Heidi Allen told ITV’s Peston on Sunday it would be “completely normal” in any other industry for someone to be suspended. “If you are innocent you have nothing to worry about,” she said.
Green, who sits at the heart of Theresa May’s government, is already under investigation after he was accused of making unwanted sexual advances towards a young female Tory activist. He denies the accusation.
Home Secretary Amber Rudd has revealed the inquiry into her cabinet colleague will be widened to include fresh allegations.
“I know that the Cabinet Office is going to be looking at this tomorrow along with the wider inquiry about Damian and I do think that we shouldn’t rush to allege anything until that inquiry has taken place,” she told the BBC’s Andrew Marr programme.
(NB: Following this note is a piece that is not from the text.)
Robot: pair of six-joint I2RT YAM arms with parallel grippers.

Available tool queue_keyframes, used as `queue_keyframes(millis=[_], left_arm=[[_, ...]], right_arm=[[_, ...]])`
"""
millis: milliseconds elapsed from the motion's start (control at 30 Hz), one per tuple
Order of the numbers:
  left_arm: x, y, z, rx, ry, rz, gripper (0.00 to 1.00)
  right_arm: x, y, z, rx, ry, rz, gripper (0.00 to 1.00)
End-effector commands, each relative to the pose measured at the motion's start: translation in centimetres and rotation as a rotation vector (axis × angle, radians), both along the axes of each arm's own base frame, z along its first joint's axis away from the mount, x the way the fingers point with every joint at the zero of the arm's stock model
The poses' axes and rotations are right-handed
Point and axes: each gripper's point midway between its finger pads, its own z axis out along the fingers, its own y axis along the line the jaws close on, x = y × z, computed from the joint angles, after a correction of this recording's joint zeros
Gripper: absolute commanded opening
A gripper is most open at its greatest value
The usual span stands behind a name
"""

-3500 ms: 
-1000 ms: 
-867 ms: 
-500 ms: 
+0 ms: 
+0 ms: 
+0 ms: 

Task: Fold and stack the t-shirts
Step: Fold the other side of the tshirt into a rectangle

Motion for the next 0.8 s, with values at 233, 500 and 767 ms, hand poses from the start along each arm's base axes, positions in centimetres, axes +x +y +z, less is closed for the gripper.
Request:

Green has denied the claims, made by ex-Metropolitan Police assistant commissioner Bob Quick in The Sunday Times, that pornography was found his office in Westminster during a raid in 2008.
In a strongly worded statement, the de facto deputy prime minister said the allegation was “completely untrue” and “political smears”.
Anna Soubry, another Tory backbencher, has also called for Green to step aside.
Rudd sidestepped questions about whether Green should have to stand aside while the inquiry was underway.
“He strongly denies the allegations. Let’s give him time and the inquiry time to put it straight,” she told Sky News. “I really look forward to him clearing his name.”
Green said Quick was “tainted and untrustworthy source” and “no newspaper has printed this story due to the complete lack of any evidence”.
“I’ve been aware for some years that the discredited former assistant commissioner Bob Quick has tried to cause me political damage by leaking false information about the raid on my parliamentary office,” he said.
“It is well-known that Quick, who was forced to apologise for alleging that the Conservative Party was trying to undermine him, harbours deep resentment about his press treatment during the time of my investigation.
“More importantly, the police have never suggested to me that improper material was found on my parliamentary computer, nor did I have a ‘private’ computer, as has been claimed.
“The allegations about the material and computer, now nine years old, are false, disreputable political smears from a discredited police officer acting in flagrant breach of his duty to keep the details of police investigations confidential, and amount to little more than an unscrupulous character assassination.”
Both the Conservatives and Labour have been rocked by a series of sexual harassment claims over the last week.
Several MPs have been suspended by their parties and Sir Michael Fallon resigned as defence secretary over allegations he behaved inappropriately towards women.
Rudd described as “disgusting” an incident in which Sir Michael is alleged to have lunged at a journalist and tried to kiss her on the lips.
The comments came after Jane Merrick alleged in The Observer that the incident took place after a 2003 lunch when she was a 29-year-old junior political reporter.
On Sunday morning Daniel Kawczynski became the third Tory MP to be referred to the party’s disciplinary committee.
He faces allegations he pressured a young woman who worked in parliament into meeting a wealthy businessman. Kawczynski denies anything inappropriate took place.
Tory MP Dan Poulter also under investigation by the party’s new disciplinary panel, following allegations he behaved inappropriately towards women in Westminster. He denies the allegations.
And former Tory cabinet minister Stephen Crabb has admitted writing some “pretty outrageous things” in text messages to a young woman who applied for a job in his office.